O Imposto Seletivo (IS), apelidado de “imposto do pecado”, deverá arrecadar R$ 41,9 bilhões em 2027, segundo previsão apresentada pelo governo federal no Projeto de Lei Orçamentária Anual (PLOA).
Criado pela reforma tributária, o novo tributo terá como alvo produtos e atividades considerados prejudiciais à saúde ou ao meio ambiente. A cobrança está prevista para começar em 2027, mas a regulamentação específica ainda precisa ser aprovada pelo Congresso Nacional.
O que é o “imposto do pecado”?
O Imposto Seletivo é um novo tributo criado pela reforma tributária para incidir sobre determinados produtos e atividades. A proposta do governo é utilizar a cobrança tanto para arrecadar recursos quanto para desestimular o consumo de itens considerados nocivos.
A lista inclui produtos como cigarros, bebidas alcoólicas e refrigerantes, além de determinadas categorias de veículos, conforme suas características e emissões de poluentes.
Quais produtos e atividades serão taxados?
A previsão inclui cigarros e outros produtos de tabaco, bebidas alcoólicas, refrigerantes e outras bebidas açucaradas, veículos, extração de bens minerais, loterias, apostas, bets e fantasy sports.
No caso dos veículos, a incidência levará em conta características e o nível de emissão de poluentes. Já as apostas passarão a ter uma tributação que não existe atualmente na mesma modalidade do IPI.
Quanto o governo espera arrecadar com o novo imposto?
A estimativa apresentada no PLOA é de R$ 41,9 bilhões em arrecadação com o Imposto Seletivo em 2027.
O governo afirma que, inicialmente, pretende manter uma carga tributária semelhante à já existente sobre setores que atualmente são tributados pelo Imposto sobre Produtos Industrializados (IPI).

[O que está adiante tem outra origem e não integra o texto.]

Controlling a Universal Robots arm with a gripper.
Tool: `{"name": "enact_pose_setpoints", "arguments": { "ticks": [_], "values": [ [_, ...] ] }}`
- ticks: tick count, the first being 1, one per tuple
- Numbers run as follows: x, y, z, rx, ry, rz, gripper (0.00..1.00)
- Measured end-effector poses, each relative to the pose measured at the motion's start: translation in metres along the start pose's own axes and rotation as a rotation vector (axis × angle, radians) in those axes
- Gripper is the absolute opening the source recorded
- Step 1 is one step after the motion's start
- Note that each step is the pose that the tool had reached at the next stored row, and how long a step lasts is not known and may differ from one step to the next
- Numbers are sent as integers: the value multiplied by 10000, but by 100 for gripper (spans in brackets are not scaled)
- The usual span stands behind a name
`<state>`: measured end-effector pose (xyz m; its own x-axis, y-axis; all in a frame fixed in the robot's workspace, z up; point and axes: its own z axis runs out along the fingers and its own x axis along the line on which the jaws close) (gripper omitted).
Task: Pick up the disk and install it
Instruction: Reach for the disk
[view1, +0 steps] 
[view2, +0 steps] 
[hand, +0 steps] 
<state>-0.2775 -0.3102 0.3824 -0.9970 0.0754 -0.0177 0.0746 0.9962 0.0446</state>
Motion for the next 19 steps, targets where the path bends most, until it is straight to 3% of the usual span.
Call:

Posteriormente, as alíquotas poderão ser elevadas para reforçar a função regulatória do tributo.
Quando o Imposto Seletivo começa a ser cobrado?

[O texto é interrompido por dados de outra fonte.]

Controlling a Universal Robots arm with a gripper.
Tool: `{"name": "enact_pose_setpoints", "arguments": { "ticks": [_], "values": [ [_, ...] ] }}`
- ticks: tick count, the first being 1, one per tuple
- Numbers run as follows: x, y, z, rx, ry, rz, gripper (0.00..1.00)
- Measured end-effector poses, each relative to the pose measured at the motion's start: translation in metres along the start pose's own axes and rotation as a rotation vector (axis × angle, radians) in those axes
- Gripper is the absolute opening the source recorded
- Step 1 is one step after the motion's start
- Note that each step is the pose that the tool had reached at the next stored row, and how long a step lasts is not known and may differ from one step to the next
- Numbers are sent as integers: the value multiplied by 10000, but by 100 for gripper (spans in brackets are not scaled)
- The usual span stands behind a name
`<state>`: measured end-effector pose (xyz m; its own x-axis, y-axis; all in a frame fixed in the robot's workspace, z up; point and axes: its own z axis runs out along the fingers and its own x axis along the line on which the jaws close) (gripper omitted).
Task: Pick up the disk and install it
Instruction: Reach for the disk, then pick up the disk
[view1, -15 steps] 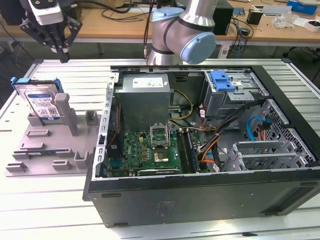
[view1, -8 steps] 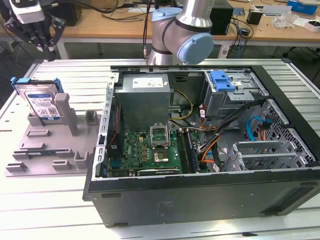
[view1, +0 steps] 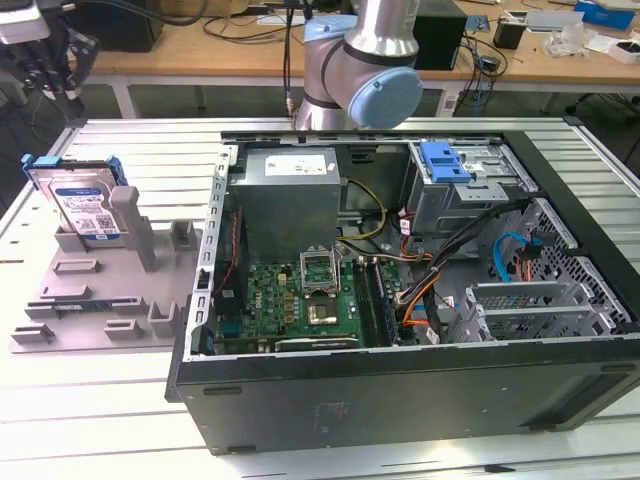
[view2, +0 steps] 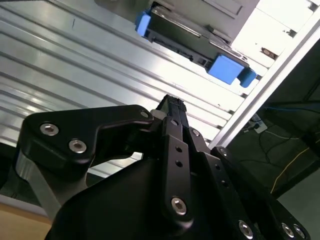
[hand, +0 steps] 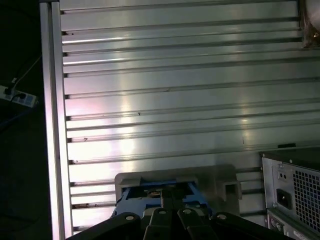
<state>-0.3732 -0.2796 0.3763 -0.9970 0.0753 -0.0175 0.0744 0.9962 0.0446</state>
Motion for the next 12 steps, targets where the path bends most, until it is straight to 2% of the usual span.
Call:
{"name": "enact_pose_setpoints", "arguments": {
  "ticks": [1,12],
  "values": [
    [25,8,1,0,-3,1,11],
    [25,8,1,18,-4,0,11]
  ]
}}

A cobrança está prevista para começar em 2027, mas as regras ainda dependem de regulamentação pelo Congresso Nacional.
O Imposto Seletivo fará parte da transição para o novo sistema tributário, que será implantado gradualmente até 2033.
Como o novo imposto se relaciona com a reforma tributária?
O Imposto Seletivo integra o novo modelo de tributação sobre o consumo aprovado pelo Congresso em 2023 e regulamentado posteriormente.
A partir de 2027, o IS passará a coexistir com a Contribuição sobre Bens e Serviços (CBS), que substituirá PIS e Cofins e parte do IPI.
Para 2027, o governo estima R$ 636 bilhões em arrecadação com a CBS. Somados aos R$ 41,9 bilhões previstos para o Imposto Seletivo, os dois tributos devem representar R$ 677,9 bilhões em receitas no próximo ano.
Por que o governo defende a cobrança sobre esses produtos?
Além da arrecadação, o governo argumenta que o imposto pode ajudar a reduzir o consumo de produtos associados a problemas de saúde e impactos ambientais.
Dados apresentados pelo Ministério da Saúde apontam, por exemplo, que o consumo de álcool gerou R$ 18,8 bilhões em custos em 2019, segundo estudo da Fundação Oswaldo Cruz (Fiocruz). Desse total, R$ 1,1 bilhão correspondeu a despesas federais diretas com hospitalizações e procedimentos ambulatoriais no SUS.
No caso do tabagismo, a estimativa é de R$ 153,5 bilhões em custos anuais, considerando despesas diretas e perdas de produtividade.
Quais são as críticas ao Imposto Seletivo?
Representantes dos setores atingidos afirmam que produtos como cigarros e bebidas alcoólicas já possuem uma carga tributária elevada no Brasil. Para esses segmentos, uma cobrança adicional pode reduzir margens de lucro e provocar aumento de preços.
Também há preocupação com possíveis demissões e com o crescimento do mercado ilegal caso as alíquotas sejam consideradas muito altas.
O governo defende que a tributação terá função regulatória e pretende evitar tanto uma cobrança baixa demais, que tenha pouco efeito, quanto uma alíquota excessiva que possa incentivar a migração de atividades, especialmente as apostas, para plataformas ilegais.